The labour sphere is in a state of constant flux.  In the technologically advanced industries – IT, genetic engineering, pharmaceuticals and others – human capital assets (knowledge and skills) have lost roughly half of their value in just two years.  The old terms of labour management have become obsolete, and so-called work design has superseded job design.  A worker no longer occupies the same position in the same company for years, and the steps on the career ladder are no longer obvious, because new technologies are emerging and the functions of the worker are expanding.  In the future, whole industries will vanish – for example, if self-driving cars become a permanent fixture in our daily lives, taxi drivers will no longer be needed. 

In order to remain competitive, workers have to adapt to the new working conditions.  They must be active, constantly open to learning and, above all, capable of making decisions and taking responsibility for them.  In other words, today’s labour market needs ‘grown up’ workers who look at their professional development in a special way.                                                                                                         
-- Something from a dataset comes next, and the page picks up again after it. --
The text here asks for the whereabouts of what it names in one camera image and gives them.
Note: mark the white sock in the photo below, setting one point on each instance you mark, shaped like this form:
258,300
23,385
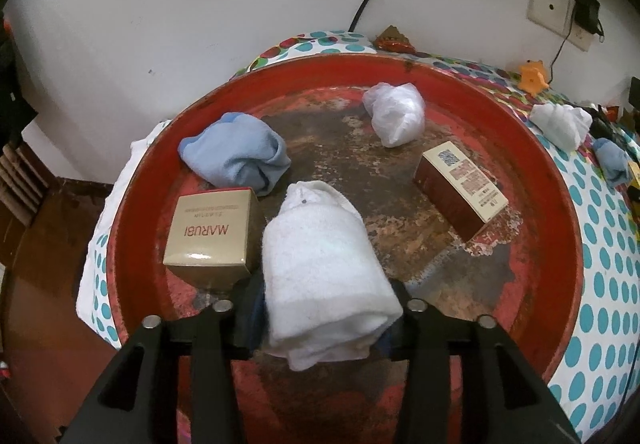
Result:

 Sergei Manichev, St Petersburg University Associate Professor and Candidate of Psychology

According to the expert, some Russian companies have been using the model of the self-organising Agile team for a long time.  In line with such a system of labour management, workers themselves are free to decide what task they will undertake and which part of a project they are prepared to be personally responsible for. 
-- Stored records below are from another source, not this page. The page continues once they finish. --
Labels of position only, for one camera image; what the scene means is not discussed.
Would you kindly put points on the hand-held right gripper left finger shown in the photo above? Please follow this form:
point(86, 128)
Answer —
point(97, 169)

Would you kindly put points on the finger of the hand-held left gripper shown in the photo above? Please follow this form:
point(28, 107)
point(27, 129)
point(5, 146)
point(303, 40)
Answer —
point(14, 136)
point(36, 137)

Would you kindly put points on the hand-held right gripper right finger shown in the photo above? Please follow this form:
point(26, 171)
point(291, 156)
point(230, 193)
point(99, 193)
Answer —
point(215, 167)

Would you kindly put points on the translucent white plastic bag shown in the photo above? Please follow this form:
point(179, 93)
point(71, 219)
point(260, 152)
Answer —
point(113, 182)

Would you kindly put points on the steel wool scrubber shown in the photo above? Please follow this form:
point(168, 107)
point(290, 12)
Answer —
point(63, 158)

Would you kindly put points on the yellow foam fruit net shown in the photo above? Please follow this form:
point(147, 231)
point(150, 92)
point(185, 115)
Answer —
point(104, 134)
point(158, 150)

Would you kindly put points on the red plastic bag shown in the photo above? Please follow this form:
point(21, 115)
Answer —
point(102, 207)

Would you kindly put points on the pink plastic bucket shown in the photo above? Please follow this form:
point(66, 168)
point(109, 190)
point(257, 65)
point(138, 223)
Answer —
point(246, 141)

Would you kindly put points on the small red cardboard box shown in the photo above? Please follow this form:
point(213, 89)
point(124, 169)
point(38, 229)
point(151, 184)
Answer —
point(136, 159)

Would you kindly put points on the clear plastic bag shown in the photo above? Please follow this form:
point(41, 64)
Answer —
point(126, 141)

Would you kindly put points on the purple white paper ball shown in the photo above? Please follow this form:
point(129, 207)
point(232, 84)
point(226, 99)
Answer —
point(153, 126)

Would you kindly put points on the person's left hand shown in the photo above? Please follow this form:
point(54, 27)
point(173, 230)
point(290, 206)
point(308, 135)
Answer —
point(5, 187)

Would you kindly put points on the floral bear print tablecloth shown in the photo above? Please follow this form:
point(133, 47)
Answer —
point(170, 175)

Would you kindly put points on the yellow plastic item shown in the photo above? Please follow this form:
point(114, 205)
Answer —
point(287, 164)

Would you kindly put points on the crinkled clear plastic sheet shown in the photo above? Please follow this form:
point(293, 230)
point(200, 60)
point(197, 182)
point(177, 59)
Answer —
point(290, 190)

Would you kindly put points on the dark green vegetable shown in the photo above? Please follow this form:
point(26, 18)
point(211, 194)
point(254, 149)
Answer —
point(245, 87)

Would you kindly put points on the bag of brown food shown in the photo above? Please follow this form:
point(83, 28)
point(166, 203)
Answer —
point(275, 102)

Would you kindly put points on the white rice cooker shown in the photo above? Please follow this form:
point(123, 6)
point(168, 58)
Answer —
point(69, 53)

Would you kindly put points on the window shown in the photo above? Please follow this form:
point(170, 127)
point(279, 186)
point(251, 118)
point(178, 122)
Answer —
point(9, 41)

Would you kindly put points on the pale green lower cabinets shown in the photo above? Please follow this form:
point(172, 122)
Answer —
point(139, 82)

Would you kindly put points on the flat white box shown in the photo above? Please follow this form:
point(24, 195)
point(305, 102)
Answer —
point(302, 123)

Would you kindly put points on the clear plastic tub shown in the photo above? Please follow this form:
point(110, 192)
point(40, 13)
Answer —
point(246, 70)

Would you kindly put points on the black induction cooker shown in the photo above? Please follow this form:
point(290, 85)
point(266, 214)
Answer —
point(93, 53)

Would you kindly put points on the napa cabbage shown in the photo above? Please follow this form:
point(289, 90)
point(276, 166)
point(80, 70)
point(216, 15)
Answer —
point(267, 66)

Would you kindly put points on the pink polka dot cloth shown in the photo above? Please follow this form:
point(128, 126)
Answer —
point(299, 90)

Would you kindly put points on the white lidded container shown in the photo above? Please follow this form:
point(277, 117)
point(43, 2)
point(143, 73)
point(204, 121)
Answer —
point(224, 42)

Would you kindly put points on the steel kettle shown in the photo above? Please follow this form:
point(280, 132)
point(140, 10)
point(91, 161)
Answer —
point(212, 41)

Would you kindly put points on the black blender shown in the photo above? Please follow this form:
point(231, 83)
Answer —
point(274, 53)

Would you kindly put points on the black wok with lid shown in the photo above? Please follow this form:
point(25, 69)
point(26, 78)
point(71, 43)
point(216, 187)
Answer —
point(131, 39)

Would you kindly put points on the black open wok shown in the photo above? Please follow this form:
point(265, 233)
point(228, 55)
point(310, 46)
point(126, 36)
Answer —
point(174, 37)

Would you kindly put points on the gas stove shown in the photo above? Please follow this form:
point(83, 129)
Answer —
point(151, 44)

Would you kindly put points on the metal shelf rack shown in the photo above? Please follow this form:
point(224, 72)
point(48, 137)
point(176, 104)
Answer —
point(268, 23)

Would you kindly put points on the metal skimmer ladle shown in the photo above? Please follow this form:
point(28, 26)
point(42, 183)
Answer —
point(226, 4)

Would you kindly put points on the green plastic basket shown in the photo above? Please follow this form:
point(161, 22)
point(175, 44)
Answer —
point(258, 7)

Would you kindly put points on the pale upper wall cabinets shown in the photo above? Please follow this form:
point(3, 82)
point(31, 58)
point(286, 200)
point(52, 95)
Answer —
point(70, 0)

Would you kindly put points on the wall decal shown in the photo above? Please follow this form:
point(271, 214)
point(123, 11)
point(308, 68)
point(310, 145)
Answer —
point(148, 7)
‘In this situation, there are pros and cons for both employees and employers.  On the one hand, an employee can choose their own career path and build a so-called career without borders.  On the other hand, they have to contend with the burden of responsibility, so they feel increasing anxiety and may fear that they won’t be able to handle new challenges.  An employer, in turn, is interested in people who are willing to take on responsibility, but they also understand there is a risk that such employees might decide to leave and go to work for another company,’ notes Mr Manichev.  ‘For today’s worker, loyalty to a particular organisation, as a rule, means less than commitment to their profession.’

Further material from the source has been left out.